The report provided some disappointing results. Most centres were found to be poor for reporting the outcomes of treatment and monitoring progress.12
In general, units had a low volume of cleft surgical operators and, although the evidence was equivocal that those with a high volume of operators resulted in a better outcome, a decision was made to centralize cleft care. This would at least verify the quality of outcome by concentrating care specialists and also allow a full range of facilities and experience for complete and comprehensive cleft care to be located centrally.
To date, there are ten such designated cleft centres in existence (Figure 1). In Scotland the new service took the form of a managed clinical network (MCN), the first in Scotland, known as CLEFTSiS.
Figure 1. Regional cleft units in the England, Wales and Northern Ireland post CSAG. Reproduced with permission from CRANE database.13
The Clinical Standards Advisory Group (CSAG) made several recommendations:6
Expertise and delivery of care should be limited to a restricted number of centres: 6 to 15 centres.
Within each centre, there must be a full range of cleft care.
The quality of record-keeping must be improved, as well as the development and implementation of a National Database.
All treatments have to be audited on a regular basis so as to allow comparison between different centres.
The future training and development of specialties required for the delivery of care of cleft patients must be focused within these centres, and restricted only to units that have a high volume of patients.
The team members within each unit comprise:
A specialist cleft surgeon, in both primary and secondary surgery;
A specialist orthodontist;
A specialist speech and language therapist;
Geneticists;
A paediatrician;
An ENT specialist; and
A psychologist.
As specified in the CSAG report, it is critical that systems and support staff are in place to facilitate and be responsible for data collection and auditing outcomes. The care is delivered through dedicated care pathways, which are based on the best evidence available.
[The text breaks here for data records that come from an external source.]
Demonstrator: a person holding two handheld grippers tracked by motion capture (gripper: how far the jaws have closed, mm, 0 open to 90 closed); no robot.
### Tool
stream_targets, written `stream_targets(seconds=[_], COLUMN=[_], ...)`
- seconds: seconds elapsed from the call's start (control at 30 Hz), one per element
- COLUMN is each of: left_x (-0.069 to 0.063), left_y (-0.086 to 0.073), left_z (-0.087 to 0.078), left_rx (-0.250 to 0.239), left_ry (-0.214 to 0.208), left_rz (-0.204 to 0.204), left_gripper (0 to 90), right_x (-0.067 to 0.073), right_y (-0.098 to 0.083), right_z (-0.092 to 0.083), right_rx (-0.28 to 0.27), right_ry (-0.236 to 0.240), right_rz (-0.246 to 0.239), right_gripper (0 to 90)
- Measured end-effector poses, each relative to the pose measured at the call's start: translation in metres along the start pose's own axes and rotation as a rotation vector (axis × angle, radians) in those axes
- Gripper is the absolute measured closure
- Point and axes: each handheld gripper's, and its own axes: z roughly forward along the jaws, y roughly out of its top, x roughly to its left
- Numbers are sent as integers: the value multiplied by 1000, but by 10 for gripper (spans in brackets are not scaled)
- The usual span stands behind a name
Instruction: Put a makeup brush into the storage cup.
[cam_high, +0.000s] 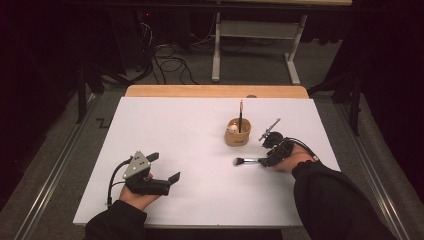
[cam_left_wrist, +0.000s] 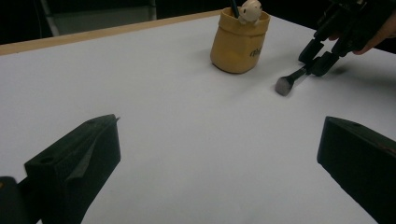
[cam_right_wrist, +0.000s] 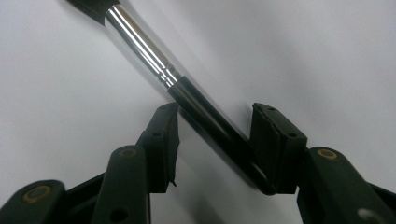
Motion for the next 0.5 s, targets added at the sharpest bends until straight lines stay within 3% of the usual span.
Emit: stream_targets(seconds=[0.5], left_x=[0], left_y=[0], left_z=[0], left_rx=[1], left_ry=[2], left_rz=[0], left_gripper=[2], right_x=[1], right_y=[-2], right_z=[-1], right_rx=[-1], right_ry=[7], right_rz=[-25], right_gripper=[682])
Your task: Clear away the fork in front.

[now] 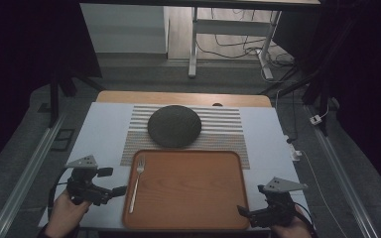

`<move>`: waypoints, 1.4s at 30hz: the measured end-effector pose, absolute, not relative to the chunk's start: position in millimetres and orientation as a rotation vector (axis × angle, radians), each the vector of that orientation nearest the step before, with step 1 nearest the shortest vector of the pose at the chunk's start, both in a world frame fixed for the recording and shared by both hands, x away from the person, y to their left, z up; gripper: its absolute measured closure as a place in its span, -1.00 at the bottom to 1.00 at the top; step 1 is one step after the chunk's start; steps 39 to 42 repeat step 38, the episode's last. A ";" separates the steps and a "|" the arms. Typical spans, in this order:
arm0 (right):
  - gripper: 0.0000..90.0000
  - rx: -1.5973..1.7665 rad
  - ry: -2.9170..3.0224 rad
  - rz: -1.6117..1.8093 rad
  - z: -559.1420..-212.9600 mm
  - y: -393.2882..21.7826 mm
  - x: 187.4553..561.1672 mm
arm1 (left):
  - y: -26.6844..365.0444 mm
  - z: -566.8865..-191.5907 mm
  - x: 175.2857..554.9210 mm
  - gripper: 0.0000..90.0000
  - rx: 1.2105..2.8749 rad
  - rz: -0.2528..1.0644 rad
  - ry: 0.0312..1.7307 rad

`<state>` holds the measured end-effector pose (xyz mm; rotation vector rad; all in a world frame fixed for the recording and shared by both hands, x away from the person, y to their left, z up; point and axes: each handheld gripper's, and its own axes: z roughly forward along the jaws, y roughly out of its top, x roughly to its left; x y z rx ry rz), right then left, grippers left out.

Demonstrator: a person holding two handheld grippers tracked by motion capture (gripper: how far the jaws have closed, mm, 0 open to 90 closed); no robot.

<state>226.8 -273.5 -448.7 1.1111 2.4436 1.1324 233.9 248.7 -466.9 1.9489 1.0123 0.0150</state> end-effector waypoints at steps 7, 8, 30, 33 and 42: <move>-1.00 1.112 2.443 1.132 -448.7 -273.5 226.8 | 264.7 -471.3 221.5 -0.98 1.925 0.023 1.049; -1.00 1.112 2.443 1.132 -448.7 -273.5 226.9 | 267.3 -471.8 219.8 -0.98 1.922 0.024 1.054; -1.00 1.115 2.444 1.129 -448.5 -272.7 226.8 | 287.5 -476.7 194.1 -1.00 1.999 0.079 1.162; -1.00 1.112 2.445 1.129 -448.5 -272.8 226.8 | 286.4 -477.3 194.4 -1.00 2.016 0.073 1.174; -1.00 1.112 2.448 1.121 -449.2 -273.0 227.0 | 286.0 -476.9 196.1 -1.00 2.011 0.059 1.178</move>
In reality, owing to geographical and demographic challenges within each regional centre, there will always be minor variations in the care pathways from one centre to the next. However, because of structured protocols adhered to by units, meaningful audits can be carried out between units.
CRANE database
From the recommendations of the CSAG report,6 it was suggested that the reporting of outcomes for cleft care in the UK was inferior to that of other Western European countries. For this reason, a National Database was developed and implemented.
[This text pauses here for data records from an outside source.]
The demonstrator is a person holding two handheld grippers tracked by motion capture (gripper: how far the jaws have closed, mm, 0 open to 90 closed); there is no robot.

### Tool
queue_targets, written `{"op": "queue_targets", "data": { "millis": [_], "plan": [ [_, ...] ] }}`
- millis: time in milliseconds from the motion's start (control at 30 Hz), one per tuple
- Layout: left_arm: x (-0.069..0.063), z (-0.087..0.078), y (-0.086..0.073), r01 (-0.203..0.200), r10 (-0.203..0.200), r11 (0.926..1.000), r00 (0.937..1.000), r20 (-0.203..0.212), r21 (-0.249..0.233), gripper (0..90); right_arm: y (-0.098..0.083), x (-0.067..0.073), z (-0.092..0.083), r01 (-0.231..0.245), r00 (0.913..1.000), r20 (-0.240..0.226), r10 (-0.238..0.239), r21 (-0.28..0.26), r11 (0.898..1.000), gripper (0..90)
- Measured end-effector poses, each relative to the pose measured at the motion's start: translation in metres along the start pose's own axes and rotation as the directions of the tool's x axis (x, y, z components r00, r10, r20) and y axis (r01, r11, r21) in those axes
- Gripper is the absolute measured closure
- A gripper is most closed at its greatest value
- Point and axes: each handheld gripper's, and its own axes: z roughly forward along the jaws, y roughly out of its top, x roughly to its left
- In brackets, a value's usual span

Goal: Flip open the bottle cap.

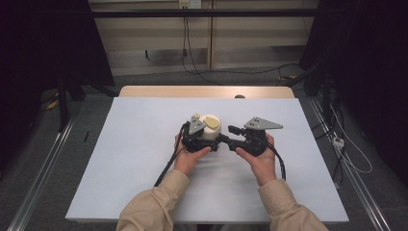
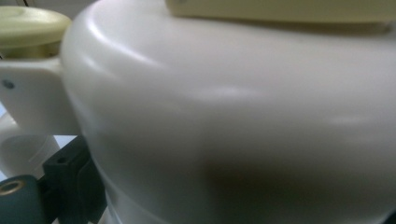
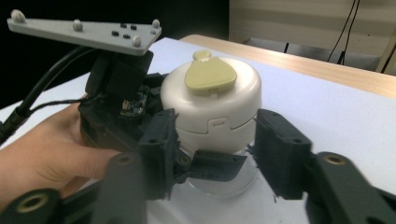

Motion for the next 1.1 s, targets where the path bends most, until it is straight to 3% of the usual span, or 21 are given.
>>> {"op": "queue_targets", "data": {
  "millis": [233,367,1100],
  "plan": [
    [0.0,0.0,0.0,0.003,-0.003,1.0,1.0,0.001,-0.002,4.8,0.003,0.001,0.003,0.027,0.9994,-0.022,-0.026,0.01,1.0,78.4],
    [0.0,0.0,0.0,0.004,-0.004,1.0,1.0,0.002,-0.002,4.8,0.005,0.001,0.006,0.027,0.9986,-0.047,-0.026,0.019,0.999,89.4],
    [0.0,0.0,-0.001,0.008,-0.008,1.0,1.0,0.001,0.0,4.8,0.014,0.002,0.018,0.059,0.9982,-0.015,-0.059,0.055,0.997,90.0]
  ]
}}
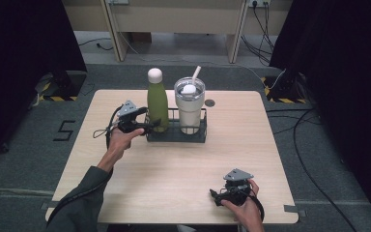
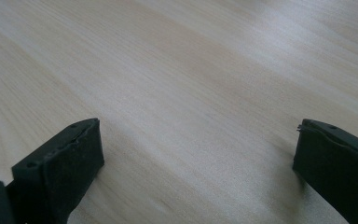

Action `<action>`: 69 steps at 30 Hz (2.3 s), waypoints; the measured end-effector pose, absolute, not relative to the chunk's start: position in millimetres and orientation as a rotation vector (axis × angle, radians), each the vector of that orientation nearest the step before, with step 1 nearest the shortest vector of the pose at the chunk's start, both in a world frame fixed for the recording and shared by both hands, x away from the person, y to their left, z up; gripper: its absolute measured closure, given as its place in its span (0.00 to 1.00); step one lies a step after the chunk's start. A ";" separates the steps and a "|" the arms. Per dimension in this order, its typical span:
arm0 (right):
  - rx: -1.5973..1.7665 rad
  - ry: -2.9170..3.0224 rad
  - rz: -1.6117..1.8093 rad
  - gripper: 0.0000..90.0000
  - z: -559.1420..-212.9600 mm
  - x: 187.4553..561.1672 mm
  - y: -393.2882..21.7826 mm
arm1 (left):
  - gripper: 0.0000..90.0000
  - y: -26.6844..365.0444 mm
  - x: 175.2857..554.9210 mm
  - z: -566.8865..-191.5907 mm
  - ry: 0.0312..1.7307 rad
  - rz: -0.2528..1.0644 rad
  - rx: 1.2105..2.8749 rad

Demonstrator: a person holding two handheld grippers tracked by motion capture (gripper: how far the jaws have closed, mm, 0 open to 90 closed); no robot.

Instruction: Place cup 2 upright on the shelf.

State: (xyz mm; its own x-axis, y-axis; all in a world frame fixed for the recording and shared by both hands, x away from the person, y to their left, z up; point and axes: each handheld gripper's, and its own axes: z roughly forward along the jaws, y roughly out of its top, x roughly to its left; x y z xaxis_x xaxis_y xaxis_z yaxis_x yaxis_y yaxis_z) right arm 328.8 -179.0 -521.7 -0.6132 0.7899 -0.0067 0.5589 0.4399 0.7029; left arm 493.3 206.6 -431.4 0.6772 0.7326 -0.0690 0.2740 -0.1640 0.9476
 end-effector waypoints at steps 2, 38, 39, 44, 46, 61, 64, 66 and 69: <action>1.153 2.362 0.966 0.02 -521.7 328.7 -179.0 | 0.16 208.7 491.6 -431.6 0.815 0.489 1.736; 1.150 2.362 0.965 0.01 -522.0 329.1 -178.5 | 0.16 228.2 448.4 -431.3 0.800 0.414 1.726; 1.147 2.361 0.966 0.01 -522.0 329.3 -178.6 | 0.16 228.5 447.0 -431.5 0.799 0.411 1.726; 1.154 2.360 0.968 0.01 -522.1 329.0 -178.1 | 0.16 229.0 439.7 -433.4 0.793 0.399 1.726; 1.155 2.360 0.968 0.01 -522.1 329.0 -178.1 | 0.16 229.2 436.8 -434.4 0.790 0.393 1.727; 1.155 2.359 0.967 0.01 -522.1 329.1 -178.0 | 0.16 228.5 414.6 -443.9 0.765 0.382 1.755; 1.155 2.359 0.967 0.01 -522.1 329.1 -178.0 | 0.16 228.2 409.2 -445.4 0.755 0.380 1.761; 1.155 2.360 0.967 0.01 -522.1 329.1 -177.9 | 0.16 227.7 405.2 -447.1 0.752 0.381 1.764; 1.156 2.359 0.967 0.01 -522.1 329.0 -177.9 | 0.16 226.3 399.1 -450.3 0.739 0.379 1.781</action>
Prior to CSAG there was a Craniofacial Anomalies Register (CARE), which was established in 1990 and was maintained by the Craniofacial Society for Great Britain and Ireland (CFSGBI). CRANE was a natural development of this database. Currently, the CRANE database collects information about children born with cleft lip and/or palate in England, Wales and Northern Ireland. In Scotland, CLEFTSiS maintains its own separate database. The funding for CRANE is supplied centrally from the Specialist Commissioners. The Cleft Development Group (CDG) is responsible for making the arrangements for the running and commissioning of the CRANE database.
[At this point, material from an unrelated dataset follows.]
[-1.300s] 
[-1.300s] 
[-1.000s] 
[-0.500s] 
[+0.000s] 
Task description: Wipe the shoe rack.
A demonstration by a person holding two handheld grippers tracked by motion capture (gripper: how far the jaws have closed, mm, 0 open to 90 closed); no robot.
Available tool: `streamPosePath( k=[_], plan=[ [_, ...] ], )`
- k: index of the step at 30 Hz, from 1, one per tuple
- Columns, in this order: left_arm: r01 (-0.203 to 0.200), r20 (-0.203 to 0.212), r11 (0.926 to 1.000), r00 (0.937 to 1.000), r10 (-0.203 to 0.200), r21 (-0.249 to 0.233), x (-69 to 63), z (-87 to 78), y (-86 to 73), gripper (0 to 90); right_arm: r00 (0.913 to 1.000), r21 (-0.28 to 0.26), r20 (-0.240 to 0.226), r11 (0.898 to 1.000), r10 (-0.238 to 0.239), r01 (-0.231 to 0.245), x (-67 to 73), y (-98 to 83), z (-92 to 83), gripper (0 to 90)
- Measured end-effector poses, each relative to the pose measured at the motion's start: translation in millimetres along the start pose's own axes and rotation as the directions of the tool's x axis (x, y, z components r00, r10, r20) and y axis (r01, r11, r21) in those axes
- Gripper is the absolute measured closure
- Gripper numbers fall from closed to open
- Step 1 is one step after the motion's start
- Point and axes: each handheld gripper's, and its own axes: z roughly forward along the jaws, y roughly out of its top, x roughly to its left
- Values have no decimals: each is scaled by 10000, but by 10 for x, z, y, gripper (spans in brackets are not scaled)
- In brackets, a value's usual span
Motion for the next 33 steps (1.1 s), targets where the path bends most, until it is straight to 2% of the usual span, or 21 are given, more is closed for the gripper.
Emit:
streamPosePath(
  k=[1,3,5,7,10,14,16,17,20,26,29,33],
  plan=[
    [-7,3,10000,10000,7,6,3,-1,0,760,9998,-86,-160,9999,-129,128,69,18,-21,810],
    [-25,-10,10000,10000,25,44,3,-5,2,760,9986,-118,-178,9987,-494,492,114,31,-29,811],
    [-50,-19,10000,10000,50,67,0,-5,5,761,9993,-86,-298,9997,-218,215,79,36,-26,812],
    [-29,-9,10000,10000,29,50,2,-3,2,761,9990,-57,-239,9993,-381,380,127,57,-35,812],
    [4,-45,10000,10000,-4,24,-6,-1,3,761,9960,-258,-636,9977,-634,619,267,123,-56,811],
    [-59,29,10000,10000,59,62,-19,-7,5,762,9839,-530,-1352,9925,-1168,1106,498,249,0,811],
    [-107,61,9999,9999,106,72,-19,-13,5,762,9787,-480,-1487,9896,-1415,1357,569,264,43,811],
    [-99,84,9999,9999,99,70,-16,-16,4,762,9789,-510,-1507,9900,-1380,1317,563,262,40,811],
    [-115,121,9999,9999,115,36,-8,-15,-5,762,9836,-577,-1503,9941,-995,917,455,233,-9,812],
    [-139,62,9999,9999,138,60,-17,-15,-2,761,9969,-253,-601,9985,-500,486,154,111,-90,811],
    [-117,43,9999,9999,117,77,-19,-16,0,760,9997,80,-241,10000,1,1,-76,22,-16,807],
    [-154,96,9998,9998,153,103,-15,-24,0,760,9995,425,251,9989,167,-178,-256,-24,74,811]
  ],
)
CRANE currently records the births of cleft children, the treatment that they have received, as well as selected agreed outcomes, all of which facilitates a National Audit. With the recording of births, this will ensure an up-to-date register of cleft children, as well as the frequency and incidence within the population. The auditing and reporting on the quality of care of patients with clefts will promote higher standards in clinical management for these patients.13
Cleft Care UK (CSAG II)
A similar piece of work to the first CSAG report is currently being undertaken within the UK, assessing 5-year-old children with complete unilateral cleft lip and palate (born 2005–2006). All aspects, with the exception of the quality of the alveolar bone grafts, are being re-assessed, with the addition of the dental health and psychological outcome indicators. The findings will hopefully be available in the very near future and will be keenly awaited to see if all the recommendations have borne the fruit of improving our patients' care.